The meeting was presented by Lorna McLain, a volunteer at the SLAB, who began with some disappointing numbers.
Only 47 percent of registered Latinos voted in Cuyahoga County in 2012, according to data provided by the Northeast Ohio Voter Advocates (NOVA), a non-partisan organization dedicated to expanding voter registration in underrepresented areas. Cuyahoga County is 5.1 percent Hispanic, according to the 2012 U.S. census.
Nationally in 2012, Latino voters did better, comprising 10 percent of the electorate, according to the Pew Research Center, which reported off of national exit polls.
To combat these numbers, “Es Nuestro Turno” goes deeper than just setting up information booths at fairs, said McLain.
“That mentality [of setting up information booths] does not work,” Ms. McLain said. “That mentality has to leave the room, and if you walked in here with that mentality, just turn around and come back in because it has to leave.”
Instead, those involved with “Es Nuestro Turno” will be committed to an engaged and detailed process reaching out to ones community. Ms. McLain called the process an “engagement timeline,” and it sets attainable goals in the months before Election Day such as hosting voter education events at a nonprofit, anecdotal engagement and a process to follow-up with clients before November.
The concept of the engagement timeline came about when Ivelisse Roig, bilingual election program coordinator with the Cuyahoga County Board of Elections, was contacted by NOVA to try out a project that was previously done by Nonprofit Vote in 2012, which increased the Latino turnout.
Norman Robbins of NOVA said the methods used by Nonprofit Vote had great success, increasing the Latino vote by as much as 20 percent.
“Political parties consider themselves very lucky if they can get a five percent increase in turnout by sending hundreds of people knocking on doors,” Robbins said. “[A] 20 percent turnout without that is because of organizations like yours, because you not only register people but you see them afterwards [to follow up with actually voting].”
“Non-profits and community organizations are crucial to the movement,” said Ms. McLain, because ‘their clients know the organizations can deliver services they need and they trust them. The relationship is mutual, since voting is beneficial to the clients. Furthermore, nonprofits have greater access to elected leaders as well as their constituents.’
“What we’re looking for, you’re serving already,” Ms. McLain said. “We’re looking for your clients that walk in every single day. This is what was missing in what we were trying to do [in previous years].”
The nonprofits must be committed and detailed in their approach, Ms. Roig emphasized. In addition to the timeline there must be a detailed approach to work with the clients. Ms. Roig suggested even simply having the receptionist ask people if they’re registered and alerting them about registration deadlines and voting deadlines.
“We want people to understand that we need your support. How many [voter] registration cards are brought back [from the Puerto Rican festival]? 15, for a two or three day event?” Ms.

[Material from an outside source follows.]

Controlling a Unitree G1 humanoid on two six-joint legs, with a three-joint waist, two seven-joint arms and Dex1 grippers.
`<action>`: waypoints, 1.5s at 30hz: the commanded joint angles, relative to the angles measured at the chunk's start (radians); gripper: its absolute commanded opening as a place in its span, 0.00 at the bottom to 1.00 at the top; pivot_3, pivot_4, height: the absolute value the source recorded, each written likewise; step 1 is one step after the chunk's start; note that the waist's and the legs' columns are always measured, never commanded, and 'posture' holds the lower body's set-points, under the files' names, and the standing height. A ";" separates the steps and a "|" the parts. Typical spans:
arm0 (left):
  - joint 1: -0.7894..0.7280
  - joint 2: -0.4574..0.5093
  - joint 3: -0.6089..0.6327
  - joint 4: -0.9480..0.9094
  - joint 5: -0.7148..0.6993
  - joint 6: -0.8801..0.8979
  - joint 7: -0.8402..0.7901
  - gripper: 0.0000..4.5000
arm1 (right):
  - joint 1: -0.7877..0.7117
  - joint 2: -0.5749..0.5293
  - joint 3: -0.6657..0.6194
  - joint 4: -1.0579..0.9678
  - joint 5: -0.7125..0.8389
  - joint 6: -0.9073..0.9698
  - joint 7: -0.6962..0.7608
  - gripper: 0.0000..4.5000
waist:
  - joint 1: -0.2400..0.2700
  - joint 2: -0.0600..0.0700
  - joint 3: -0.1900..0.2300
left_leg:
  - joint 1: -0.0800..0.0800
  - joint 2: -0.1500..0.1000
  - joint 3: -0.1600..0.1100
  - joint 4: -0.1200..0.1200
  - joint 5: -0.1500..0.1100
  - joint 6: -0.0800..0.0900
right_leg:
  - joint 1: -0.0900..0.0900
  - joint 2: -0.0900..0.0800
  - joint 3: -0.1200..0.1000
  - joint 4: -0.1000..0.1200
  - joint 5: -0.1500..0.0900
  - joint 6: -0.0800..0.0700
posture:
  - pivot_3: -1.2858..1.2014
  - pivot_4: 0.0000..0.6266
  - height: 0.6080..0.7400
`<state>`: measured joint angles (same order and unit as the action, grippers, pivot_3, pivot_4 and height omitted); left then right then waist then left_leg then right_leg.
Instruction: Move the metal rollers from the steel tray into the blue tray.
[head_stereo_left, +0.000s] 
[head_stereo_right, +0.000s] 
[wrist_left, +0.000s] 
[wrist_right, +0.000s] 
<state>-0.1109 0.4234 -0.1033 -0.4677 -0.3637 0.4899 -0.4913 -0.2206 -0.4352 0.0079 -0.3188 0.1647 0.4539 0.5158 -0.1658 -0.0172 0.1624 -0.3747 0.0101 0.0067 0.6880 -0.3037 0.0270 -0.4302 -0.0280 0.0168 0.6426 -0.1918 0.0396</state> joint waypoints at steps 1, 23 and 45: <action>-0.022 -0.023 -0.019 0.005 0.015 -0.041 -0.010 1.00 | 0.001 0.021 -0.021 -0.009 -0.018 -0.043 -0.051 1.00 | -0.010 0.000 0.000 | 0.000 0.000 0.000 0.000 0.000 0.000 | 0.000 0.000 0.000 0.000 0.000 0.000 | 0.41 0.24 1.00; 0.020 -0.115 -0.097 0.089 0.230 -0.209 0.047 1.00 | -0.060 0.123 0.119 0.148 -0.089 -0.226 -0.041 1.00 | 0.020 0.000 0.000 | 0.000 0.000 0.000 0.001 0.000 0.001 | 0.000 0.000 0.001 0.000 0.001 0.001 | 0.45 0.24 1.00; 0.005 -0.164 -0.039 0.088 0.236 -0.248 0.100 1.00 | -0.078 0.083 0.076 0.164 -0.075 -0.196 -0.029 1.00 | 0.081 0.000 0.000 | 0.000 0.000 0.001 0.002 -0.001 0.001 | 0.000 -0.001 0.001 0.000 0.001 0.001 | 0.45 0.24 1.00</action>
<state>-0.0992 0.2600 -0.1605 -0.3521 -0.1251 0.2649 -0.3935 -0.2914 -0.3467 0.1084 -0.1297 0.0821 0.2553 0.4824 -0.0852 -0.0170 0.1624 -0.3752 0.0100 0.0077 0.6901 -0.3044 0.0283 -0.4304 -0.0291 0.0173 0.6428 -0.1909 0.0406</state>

Roig said. “That’s not effective, and we need something more effective, we need engagement and we need everyone to become part of this project.”
Lack of follow-up of people who were registered to vote also contributed to lower voter turnout.
“In the past, we have registered a lot of people, but we still have a low number of turnout, people who actually vote,” said Omar Medina, pastor and president of La Fraternidad de Pastores Hispanos Unidos. “So the good thing about this program that I love, that makes a difference, is that they have actually found unique and interesting ways to engage the people, and to present the importance of voting in a way they can relate.”
For instance, Medina said if a community wants a problem taken care of in their venue, they need to understand that county leadership and politicians will listen to those who voted.
If a nonprofit can help their clients understand the real-life importance of voting, voter turnout should increase, said Ingrid Angel, director of El Barrio.
“I think we have to make this real and person-to-people,” Ms. Angel said. “When individuals understand what they’re voting for, it gives them a reason to go to the polls.”
Keeping a database of who was registered and who actually voted is also important, said Mr. Robbins, who offered to keep records if the group so desired.
The SLAB assists the Board of Elections of Cuyahoga County to ensure that ballots and voting information packets are printed in both English and Spanish. This has been the law since 2010, when the Department of Justice (DOJ) and the Cuyahoga County Board of Elections entered into a federal agreement. Although federal oversight expired March 2014, the bilingual practices were continued.
Ms. McLain said if they get the full support of at least four to five Latino groups for this push, they should be on a good track. Ms. Roig said 4 groups that were in attendance had signed on.
One of those groups was Pastor Medina’s Fraternidad de Pastores Hispanos Unidos. He praised the efforts of those involved with “Es Neustro Turno.”
“We always say to let our voices be heard,” Pastor Medina said. “But when it comes to making changes, our voices are not only what we say but our voices are actually boiled down to numbers –statistics – numbers of voters. That’s what’s going to make the politicians and leaders of the community do what we need done.”